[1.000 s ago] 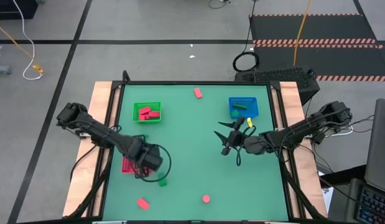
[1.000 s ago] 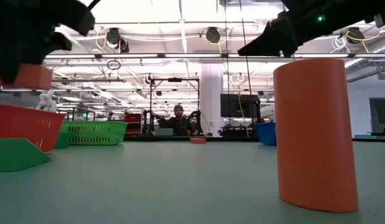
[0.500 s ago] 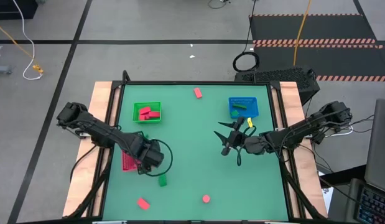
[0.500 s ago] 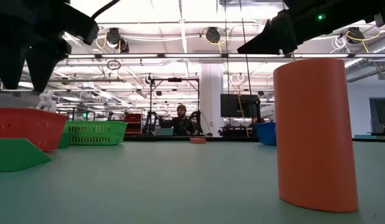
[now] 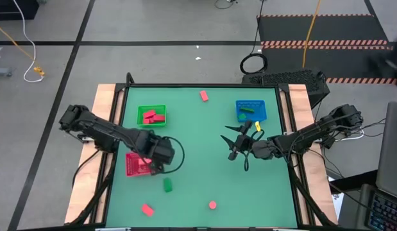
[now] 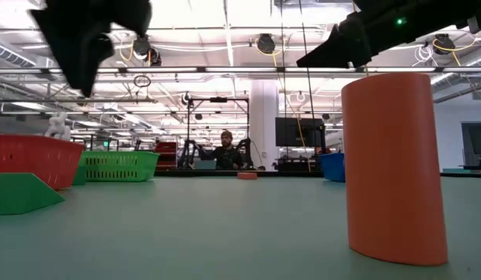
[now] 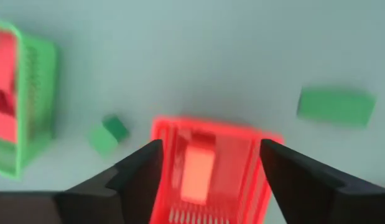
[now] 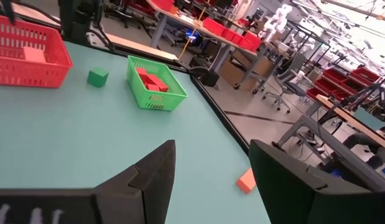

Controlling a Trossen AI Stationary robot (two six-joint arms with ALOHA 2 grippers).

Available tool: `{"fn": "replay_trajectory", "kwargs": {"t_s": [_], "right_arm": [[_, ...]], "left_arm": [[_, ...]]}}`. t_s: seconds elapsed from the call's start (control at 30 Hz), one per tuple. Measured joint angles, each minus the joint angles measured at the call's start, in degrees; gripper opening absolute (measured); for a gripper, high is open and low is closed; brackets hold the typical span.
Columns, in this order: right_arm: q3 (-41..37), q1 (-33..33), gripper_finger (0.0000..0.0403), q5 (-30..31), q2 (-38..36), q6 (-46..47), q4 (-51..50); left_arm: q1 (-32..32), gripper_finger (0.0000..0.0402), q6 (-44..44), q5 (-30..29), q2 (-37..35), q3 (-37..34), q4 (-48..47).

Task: Sort & place blocks by color
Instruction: Put the orange block into the red bin

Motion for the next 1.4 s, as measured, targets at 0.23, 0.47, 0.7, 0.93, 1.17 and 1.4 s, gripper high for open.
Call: {"fn": "replay_trajectory", "kwargs": {"t_s": [0.23,0.47,0.7,0.93,1.17,1.4], "right_arm": [[0.00,-0.12,0.0199,0.00,0.00,1.07,-0.27],[0.00,0.04,0.0199,-2.60,0.00,4.70,-3.95],[0.00,0.11,0.0199,-32.54,0.02,12.71,-10.85],[-0.04,3.43,0.0199,-50.88,0.04,19.59,-10.88],[-0.02,10.84,0.0199,-47.78,2.26,21.37,-9.56],[-1.06,14.10,0.0199,-38.73,4.33,26.46,-9.20]], "left_arm": [[2.06,0.0216,7.62,-1.77,0.00,2.37,15.01],[-0.68,0.0182,13.49,-1.71,0.84,2.42,29.87],[-6.06,0.0168,15.46,-5.94,4.81,2.31,38.04],[-10.54,0.0178,19.85,-6.14,11.21,2.36,48.31],[-11.81,0.0194,21.45,-6.09,16.56,2.48,62.84],[-14.34,0.0226,23.67,-2.94,24.21,2.27,78.52]]}}
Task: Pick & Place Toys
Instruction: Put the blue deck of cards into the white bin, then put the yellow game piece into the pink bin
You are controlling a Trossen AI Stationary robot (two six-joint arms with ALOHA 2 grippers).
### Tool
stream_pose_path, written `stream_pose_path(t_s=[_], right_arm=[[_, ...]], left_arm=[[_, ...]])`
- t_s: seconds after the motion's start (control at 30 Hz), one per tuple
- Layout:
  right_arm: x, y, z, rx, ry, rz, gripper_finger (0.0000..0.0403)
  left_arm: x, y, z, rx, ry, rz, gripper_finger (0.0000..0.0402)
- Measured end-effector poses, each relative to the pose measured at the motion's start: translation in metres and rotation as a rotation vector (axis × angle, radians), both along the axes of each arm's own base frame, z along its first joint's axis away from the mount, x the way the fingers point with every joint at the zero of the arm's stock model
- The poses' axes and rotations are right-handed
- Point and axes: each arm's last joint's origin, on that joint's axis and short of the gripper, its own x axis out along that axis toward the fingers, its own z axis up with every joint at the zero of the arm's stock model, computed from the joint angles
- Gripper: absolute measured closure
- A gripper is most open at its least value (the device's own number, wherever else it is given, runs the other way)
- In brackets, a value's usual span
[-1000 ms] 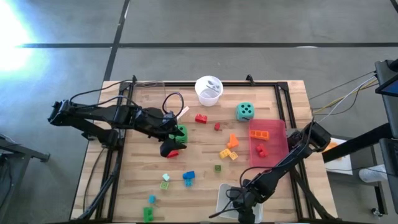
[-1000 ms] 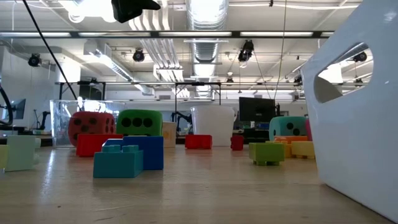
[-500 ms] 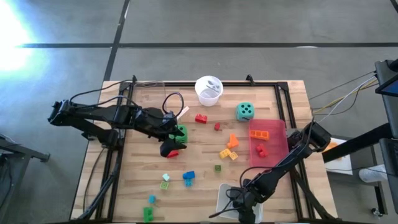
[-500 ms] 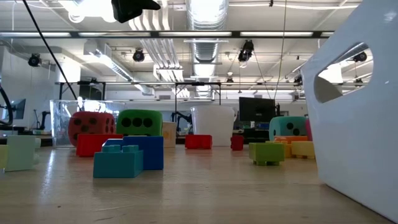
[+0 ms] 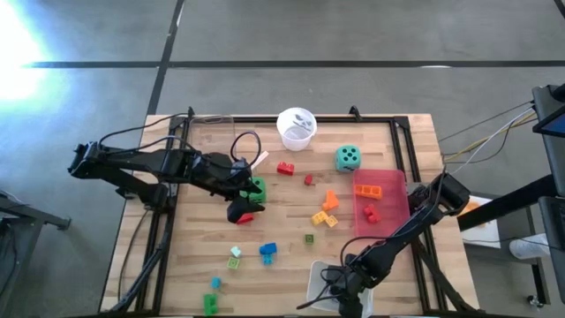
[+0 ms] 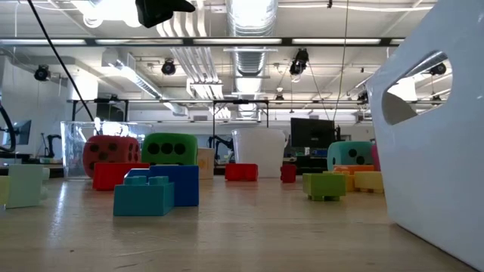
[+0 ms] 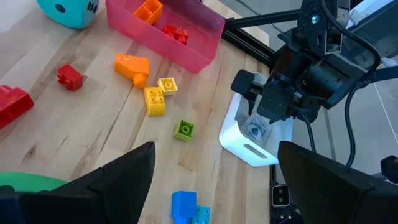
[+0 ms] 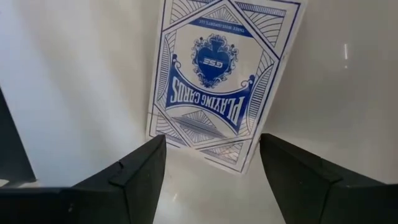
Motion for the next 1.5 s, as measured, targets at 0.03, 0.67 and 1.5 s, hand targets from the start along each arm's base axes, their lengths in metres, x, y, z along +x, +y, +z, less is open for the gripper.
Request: stream_pose_path(t_s=[0.03, 0.67, 1.5], right_arm=[[0.0, 0.0, 0.0, 0.0, 0.001, -0.001, 0.0152], [-0.027, -0.025, 0.082, 0.073, -0.099, -0.087, 0.0152], [0.018, -0.17, 0.069, -0.307, 0.045, -0.516, 0.0152]], left_arm=[[0.0, 0.0, 0.0, 0.0, 0.0, 0.0, 0.0062], [-0.008, 0.002, 0.005, -0.001, -0.005, 0.005, 0.0062], [-0.044, 0.01, 0.0, 0.05, 0.202, 0.093, 0.0062]])
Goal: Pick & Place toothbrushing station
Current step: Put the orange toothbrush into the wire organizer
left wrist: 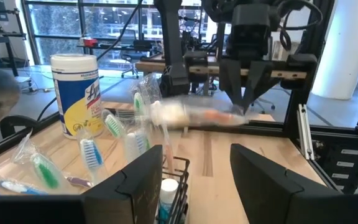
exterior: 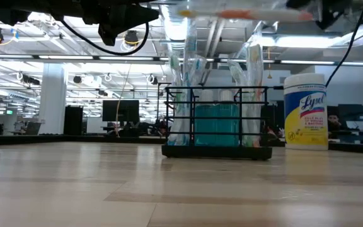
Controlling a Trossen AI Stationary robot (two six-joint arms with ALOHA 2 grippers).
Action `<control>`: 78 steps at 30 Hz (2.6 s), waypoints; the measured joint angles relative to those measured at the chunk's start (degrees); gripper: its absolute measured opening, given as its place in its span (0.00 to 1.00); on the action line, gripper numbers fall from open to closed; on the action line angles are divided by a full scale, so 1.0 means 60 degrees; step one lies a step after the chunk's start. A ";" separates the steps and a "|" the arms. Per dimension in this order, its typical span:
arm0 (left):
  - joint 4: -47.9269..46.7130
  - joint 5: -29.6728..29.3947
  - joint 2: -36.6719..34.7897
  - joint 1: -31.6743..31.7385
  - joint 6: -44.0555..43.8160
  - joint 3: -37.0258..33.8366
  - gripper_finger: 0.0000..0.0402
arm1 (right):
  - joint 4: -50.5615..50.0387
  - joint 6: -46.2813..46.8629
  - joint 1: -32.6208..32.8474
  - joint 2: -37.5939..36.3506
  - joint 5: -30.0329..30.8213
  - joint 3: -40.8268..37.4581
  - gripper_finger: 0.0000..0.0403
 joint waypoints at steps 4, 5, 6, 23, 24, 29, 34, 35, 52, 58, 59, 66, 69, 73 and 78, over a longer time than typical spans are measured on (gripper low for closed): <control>0.0168 0.0000 0.0000 0.0001 0.0000 0.0000 0.45 | 0.0127 -0.0433 -0.0007 -0.0290 0.0278 0.0000 0.00; 0.0256 0.0000 0.0000 0.0002 0.0002 0.0000 0.45 | 0.0162 -0.0509 -0.0007 -0.0343 0.0296 0.0000 0.00; 0.0349 0.0000 0.0000 0.0014 0.0002 0.0000 0.45 | 0.0200 -0.0635 -0.0007 -0.0394 0.0305 0.0000 0.00; 0.2396 0.2012 0.0000 0.0902 0.0040 0.0000 0.45 | 0.2195 -0.3012 -0.0334 -0.0611 0.0447 0.0004 0.00; 0.2489 0.2148 0.0000 0.0951 0.0038 0.0000 0.45 | 0.2302 -0.3100 -0.0366 -0.0612 0.0447 0.0004 0.00; 0.2819 0.2437 0.0000 0.1086 0.0007 0.0003 0.45 | 0.2695 -0.3537 -0.0527 -0.0610 0.0435 0.0004 0.00; 0.2879 0.2441 0.0000 0.1089 0.0060 0.0242 0.45 | 0.2849 -0.3704 -0.0666 -0.0609 0.0411 0.0004 0.00; 0.2882 0.2444 0.0000 0.1090 0.0095 0.0301 0.45 | 0.2856 -0.3703 -0.0681 -0.0609 0.0407 0.0004 0.00; 0.2988 0.3537 0.0638 0.1574 0.0317 0.1170 0.45 | 0.3101 -0.3931 -0.0729 -0.0609 0.0262 0.0006 0.00; 0.3044 0.3541 0.1187 0.1610 0.0649 0.1754 0.45 | 0.3159 -0.3954 -0.0725 -0.0609 0.0262 0.0011 0.00; 0.3069 0.3540 0.1198 0.1611 0.0750 0.1788 0.45 | 0.3165 -0.3954 -0.0725 -0.0609 0.0262 0.0011 0.00; 0.3223 0.3544 0.1202 0.1683 0.0825 0.1869 0.45 | 0.3261 -0.4078 -0.0725 -0.0609 0.0256 0.0011 0.00; 0.3241 0.3616 0.1202 0.1723 0.0853 0.1868 0.45 | 0.3275 -0.4100 -0.0725 -0.0609 0.0257 0.0011 0.00; 0.3509 0.4177 0.1202 0.1844 0.0861 0.1869 0.45 | 0.3275 -0.4100 -0.0725 -0.0609 0.0254 0.0011 0.00; 0.3633 0.4368 0.1202 0.1986 0.0831 0.1883 0.45 | 0.3275 -0.4100 -0.0732 -0.0605 0.0254 0.0011 0.00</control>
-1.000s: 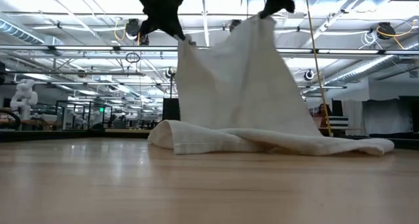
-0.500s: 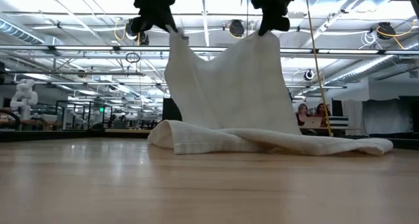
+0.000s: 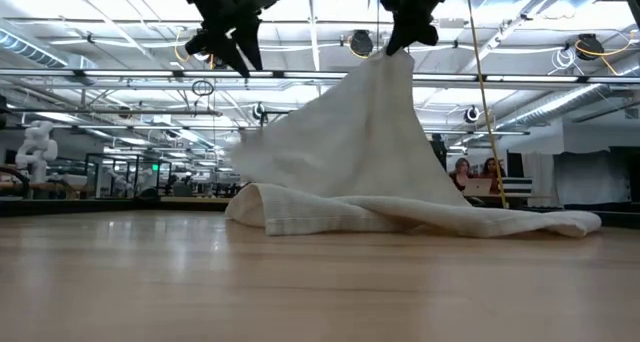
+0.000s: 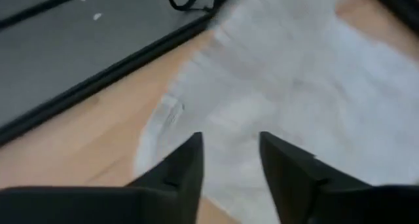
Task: Roll towel into tight, uniform cylinder
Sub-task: Roll the white towel
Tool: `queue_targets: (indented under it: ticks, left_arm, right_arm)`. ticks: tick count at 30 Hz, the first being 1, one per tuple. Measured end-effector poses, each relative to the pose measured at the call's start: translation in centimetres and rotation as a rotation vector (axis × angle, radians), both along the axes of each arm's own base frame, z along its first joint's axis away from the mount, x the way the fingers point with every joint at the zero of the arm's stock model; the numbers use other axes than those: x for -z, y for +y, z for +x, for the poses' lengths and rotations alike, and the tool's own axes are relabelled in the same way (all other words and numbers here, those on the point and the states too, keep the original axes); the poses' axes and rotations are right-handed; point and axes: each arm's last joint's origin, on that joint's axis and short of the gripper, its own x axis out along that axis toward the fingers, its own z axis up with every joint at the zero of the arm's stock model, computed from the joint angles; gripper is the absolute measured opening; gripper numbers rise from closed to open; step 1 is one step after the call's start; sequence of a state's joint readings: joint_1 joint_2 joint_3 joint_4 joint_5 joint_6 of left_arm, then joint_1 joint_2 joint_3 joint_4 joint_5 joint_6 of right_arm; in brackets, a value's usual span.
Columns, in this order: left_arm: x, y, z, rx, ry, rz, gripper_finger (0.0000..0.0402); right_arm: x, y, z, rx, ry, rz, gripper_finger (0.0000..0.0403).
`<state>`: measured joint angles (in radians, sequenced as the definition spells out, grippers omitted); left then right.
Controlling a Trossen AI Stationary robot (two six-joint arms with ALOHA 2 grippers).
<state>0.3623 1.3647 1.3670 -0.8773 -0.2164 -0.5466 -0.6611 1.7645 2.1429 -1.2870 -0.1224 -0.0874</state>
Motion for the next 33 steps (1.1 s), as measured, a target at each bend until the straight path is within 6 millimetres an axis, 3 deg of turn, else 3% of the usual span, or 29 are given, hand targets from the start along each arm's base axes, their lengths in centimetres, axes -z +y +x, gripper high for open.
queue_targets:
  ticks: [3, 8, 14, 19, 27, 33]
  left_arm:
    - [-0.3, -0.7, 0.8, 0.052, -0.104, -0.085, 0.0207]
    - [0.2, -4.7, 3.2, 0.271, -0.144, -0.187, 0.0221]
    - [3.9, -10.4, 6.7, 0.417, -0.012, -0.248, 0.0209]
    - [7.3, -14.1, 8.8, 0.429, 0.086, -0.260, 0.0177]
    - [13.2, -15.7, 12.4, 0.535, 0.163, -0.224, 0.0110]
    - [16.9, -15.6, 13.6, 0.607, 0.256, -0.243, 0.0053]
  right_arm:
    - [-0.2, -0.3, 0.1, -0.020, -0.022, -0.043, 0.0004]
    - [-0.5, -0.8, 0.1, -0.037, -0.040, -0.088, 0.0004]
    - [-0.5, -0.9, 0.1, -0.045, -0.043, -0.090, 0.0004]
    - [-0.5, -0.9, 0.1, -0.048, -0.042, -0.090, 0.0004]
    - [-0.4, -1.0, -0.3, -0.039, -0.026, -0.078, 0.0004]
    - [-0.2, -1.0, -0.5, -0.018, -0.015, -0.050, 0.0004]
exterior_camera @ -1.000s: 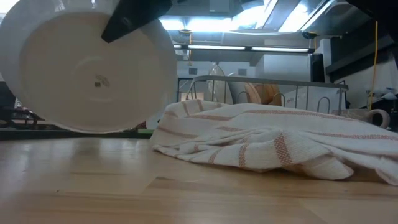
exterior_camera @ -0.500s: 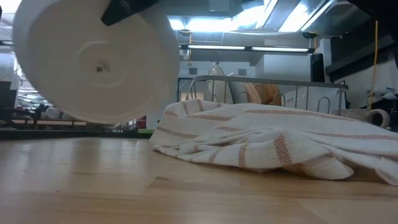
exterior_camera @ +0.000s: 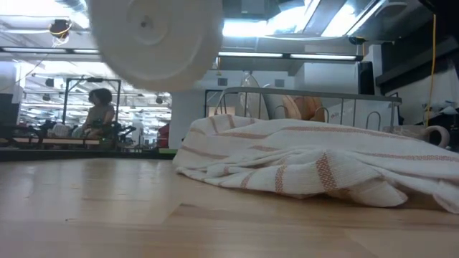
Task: Sort dishes
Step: Put the white plate into the dish rack
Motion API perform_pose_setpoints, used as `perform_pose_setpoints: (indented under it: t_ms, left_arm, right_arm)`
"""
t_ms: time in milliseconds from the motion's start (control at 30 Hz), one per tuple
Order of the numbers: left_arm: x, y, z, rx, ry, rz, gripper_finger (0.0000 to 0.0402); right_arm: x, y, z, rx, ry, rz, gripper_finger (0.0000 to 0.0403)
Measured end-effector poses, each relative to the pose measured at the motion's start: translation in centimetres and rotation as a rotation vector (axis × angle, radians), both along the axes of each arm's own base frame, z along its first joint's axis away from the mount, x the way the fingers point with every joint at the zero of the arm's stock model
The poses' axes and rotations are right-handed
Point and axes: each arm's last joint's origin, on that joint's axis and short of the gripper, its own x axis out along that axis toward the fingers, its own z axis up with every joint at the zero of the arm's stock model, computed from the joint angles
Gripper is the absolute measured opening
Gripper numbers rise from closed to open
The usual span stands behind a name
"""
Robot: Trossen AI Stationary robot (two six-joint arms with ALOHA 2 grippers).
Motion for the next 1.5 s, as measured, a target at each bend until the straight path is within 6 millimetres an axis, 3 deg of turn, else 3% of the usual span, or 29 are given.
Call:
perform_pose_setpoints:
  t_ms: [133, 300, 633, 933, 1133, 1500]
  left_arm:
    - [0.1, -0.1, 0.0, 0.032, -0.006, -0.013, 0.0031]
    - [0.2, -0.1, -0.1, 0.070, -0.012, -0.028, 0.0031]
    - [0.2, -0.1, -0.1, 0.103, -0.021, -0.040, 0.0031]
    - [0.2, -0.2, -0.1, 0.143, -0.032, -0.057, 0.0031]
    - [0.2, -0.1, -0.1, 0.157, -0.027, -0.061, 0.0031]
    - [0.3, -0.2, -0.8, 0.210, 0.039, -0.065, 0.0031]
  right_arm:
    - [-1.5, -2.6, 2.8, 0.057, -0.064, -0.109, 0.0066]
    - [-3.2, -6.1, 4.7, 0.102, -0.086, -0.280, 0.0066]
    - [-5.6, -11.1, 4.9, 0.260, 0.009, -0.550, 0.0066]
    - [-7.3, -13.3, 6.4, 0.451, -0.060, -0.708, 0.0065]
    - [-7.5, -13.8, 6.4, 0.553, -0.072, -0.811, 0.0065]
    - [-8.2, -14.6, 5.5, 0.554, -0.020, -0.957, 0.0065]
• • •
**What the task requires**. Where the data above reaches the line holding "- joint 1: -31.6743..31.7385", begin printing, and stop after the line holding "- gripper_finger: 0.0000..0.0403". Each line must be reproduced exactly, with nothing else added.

**Reply**.
  - joint 1: -31.6743..31.7385
  - joint 6: -44.0555..43.8160
  - joint 3: -37.0258..33.8366
  - gripper_finger: 0.0000..0.0402
arm1 (right):
  - joint 4: -50.5615..50.0387
  - joint 6: -46.2813..46.8629
  - joint 1: -32.6208..32.8474
  - joint 2: -37.5939..36.3506
  - joint 5: -30.0329..30.8213
  - joint 3: -40.8268..37.4581
  - gripper_finger: 0.0000..0.0403

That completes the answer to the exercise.